# How long for female guppy?



## mrsmomortiz (Mar 23, 2009)

I've had her for a couple weeks now along with a male guppy. I'm not sure if she was already pregnant when I got her or if this male mated with her. Also, I'm not sure if she's even pregnant or has just gotten bigger since buying her. It's beena few months since I've had guppies and bred them. So I've forgotten a few things. I'm pretty sure she's a preggie though. Her gravid spot has gotten darker though sometimes when I check on her it's completely dissappeared then comes back later when I check on her again. Not sure what that's all about.
Well, after looking at the photo can you tell me about how long she has. I don't think you can see the gravid spot in the pic I have, but you can see her size. I couldn't get a good shot without the flass getting in the way somehow. haha She does have a dark, large gravid spot. Thx for your help.


----------



## Felicia (Jul 17, 2008)

Guppies usually have a little less than a month gestation period, normally 28 days. It depends genetics and a few external factors like temperature. 

What I like to do is mark on the calendar each time a female guppy drops fry. She will then drop fry like clockwork and you'll know within a day or two when to expect them each time.

For now, it would help to have a dense floating plastic or live plant to protect the fry when they are born.

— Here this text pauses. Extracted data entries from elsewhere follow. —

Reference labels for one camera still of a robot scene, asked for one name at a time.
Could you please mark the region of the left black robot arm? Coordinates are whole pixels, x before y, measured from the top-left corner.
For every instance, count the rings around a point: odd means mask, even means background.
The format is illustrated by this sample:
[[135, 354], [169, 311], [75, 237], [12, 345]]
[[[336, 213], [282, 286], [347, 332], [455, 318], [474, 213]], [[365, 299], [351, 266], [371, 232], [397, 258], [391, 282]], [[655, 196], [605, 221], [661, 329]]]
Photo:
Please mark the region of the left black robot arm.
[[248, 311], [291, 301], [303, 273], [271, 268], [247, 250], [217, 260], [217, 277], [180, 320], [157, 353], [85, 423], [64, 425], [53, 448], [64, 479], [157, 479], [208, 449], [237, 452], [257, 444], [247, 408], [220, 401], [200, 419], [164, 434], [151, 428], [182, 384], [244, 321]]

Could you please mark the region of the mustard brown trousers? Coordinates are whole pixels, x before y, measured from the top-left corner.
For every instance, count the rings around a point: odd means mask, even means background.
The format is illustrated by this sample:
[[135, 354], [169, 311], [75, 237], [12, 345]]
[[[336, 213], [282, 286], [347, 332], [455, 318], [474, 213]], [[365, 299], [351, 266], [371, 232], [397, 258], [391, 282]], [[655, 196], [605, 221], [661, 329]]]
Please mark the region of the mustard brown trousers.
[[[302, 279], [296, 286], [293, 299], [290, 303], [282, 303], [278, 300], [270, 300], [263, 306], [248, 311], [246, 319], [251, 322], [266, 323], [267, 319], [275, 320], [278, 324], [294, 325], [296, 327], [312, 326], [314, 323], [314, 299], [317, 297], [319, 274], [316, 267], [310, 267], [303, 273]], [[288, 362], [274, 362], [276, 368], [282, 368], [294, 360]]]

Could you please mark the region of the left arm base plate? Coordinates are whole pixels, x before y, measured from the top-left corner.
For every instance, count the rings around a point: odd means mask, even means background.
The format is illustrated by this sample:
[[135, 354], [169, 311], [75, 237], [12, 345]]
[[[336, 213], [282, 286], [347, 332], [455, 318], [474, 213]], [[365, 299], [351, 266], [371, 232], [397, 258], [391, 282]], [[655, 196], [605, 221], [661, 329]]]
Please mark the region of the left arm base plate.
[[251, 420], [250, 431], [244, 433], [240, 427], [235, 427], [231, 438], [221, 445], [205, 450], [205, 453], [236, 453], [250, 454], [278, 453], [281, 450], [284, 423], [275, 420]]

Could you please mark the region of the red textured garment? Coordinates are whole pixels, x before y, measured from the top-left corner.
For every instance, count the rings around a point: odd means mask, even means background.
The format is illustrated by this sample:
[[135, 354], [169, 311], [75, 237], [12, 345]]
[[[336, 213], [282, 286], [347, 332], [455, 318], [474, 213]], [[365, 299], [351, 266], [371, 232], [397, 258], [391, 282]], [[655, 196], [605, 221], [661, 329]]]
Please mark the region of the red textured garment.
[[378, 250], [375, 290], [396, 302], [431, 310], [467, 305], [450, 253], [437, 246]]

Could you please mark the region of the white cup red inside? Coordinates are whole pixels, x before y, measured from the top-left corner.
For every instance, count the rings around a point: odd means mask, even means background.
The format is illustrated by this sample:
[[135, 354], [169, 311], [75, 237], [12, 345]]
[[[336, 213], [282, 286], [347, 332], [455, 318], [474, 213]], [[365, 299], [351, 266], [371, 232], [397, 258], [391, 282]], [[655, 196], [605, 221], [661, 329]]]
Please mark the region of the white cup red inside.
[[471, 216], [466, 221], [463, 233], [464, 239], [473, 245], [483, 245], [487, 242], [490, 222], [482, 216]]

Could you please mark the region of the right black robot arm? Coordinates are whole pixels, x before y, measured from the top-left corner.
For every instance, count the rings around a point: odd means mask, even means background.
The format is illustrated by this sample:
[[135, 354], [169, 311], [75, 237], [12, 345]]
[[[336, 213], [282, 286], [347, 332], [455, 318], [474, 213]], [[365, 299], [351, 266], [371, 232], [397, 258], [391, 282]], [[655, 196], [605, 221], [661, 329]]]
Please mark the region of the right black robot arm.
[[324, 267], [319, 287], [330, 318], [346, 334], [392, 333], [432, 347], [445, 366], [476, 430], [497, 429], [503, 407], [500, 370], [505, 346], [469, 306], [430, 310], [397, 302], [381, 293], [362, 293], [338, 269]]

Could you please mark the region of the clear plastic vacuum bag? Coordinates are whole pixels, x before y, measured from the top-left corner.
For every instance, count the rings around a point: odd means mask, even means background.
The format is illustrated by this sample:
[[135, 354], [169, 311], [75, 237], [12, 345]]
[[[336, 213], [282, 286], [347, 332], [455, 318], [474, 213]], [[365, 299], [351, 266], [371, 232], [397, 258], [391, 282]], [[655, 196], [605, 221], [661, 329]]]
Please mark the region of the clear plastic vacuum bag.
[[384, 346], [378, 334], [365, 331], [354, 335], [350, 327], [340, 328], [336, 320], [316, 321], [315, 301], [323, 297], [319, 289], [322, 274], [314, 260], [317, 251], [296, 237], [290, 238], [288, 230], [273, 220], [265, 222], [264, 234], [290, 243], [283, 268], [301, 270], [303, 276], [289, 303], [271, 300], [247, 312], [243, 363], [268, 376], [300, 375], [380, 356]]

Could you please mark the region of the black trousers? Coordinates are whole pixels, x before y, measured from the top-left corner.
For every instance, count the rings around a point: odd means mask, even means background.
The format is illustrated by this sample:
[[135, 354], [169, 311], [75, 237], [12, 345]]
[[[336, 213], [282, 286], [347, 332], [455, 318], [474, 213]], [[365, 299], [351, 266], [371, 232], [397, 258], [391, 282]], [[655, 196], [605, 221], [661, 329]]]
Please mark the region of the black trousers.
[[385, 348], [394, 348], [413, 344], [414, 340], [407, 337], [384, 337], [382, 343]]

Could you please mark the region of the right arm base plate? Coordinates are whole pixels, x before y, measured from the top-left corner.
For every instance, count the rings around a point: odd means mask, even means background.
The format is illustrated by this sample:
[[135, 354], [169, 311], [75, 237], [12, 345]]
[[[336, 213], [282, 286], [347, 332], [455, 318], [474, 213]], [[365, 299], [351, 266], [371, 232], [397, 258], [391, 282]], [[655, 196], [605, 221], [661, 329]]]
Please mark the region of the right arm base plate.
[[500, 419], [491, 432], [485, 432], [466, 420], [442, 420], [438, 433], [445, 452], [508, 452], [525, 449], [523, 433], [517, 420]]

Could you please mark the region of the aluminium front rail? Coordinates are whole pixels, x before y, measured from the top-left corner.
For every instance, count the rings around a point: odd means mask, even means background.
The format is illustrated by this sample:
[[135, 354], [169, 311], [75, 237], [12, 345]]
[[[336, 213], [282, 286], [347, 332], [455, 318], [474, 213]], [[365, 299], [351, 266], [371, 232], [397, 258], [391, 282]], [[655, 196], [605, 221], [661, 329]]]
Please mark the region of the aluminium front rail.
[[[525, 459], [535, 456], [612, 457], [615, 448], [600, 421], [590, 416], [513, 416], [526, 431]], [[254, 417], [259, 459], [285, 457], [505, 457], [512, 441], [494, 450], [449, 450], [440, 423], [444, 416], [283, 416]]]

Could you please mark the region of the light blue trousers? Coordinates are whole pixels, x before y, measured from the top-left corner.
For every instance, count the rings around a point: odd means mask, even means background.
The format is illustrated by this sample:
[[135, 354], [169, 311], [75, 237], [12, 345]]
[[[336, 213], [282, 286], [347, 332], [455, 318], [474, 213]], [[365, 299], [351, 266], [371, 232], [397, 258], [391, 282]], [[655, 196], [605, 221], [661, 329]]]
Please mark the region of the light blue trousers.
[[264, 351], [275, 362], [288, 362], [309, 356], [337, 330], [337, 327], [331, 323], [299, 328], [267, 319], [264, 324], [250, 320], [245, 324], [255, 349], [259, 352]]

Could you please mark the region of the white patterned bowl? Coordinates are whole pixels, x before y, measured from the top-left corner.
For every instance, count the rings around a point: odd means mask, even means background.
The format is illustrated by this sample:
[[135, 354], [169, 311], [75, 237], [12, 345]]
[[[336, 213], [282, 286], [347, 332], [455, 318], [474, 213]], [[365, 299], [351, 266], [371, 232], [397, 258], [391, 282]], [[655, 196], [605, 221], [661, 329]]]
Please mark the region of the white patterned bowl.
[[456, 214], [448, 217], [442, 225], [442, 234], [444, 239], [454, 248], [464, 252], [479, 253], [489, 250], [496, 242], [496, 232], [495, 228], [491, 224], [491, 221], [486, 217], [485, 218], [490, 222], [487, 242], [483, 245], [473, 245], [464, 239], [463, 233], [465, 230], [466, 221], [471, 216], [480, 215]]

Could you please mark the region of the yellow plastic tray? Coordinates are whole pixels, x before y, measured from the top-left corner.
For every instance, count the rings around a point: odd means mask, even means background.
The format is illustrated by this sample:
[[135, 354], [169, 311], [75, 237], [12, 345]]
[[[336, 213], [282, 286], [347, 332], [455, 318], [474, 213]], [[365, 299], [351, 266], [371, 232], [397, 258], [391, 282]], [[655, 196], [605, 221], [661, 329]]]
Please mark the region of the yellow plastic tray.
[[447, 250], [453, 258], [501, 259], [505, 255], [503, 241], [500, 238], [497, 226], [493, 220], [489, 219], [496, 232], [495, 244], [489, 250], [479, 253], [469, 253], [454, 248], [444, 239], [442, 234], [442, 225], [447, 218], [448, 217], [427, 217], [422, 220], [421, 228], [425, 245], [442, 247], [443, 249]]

Then scoop them out and put them in a small grow-out tank if you want to raise them.


----------



## Guest (Mar 24, 2009)

i agree with Felicia. however, if this is the first time u r expecting fry's, the easiest way to know if she is gonna drop her "litter" is if she looks squarish when you are looking down at her. if she does, its gonna be pretty soon.

hope this helps.

Cheers!


----------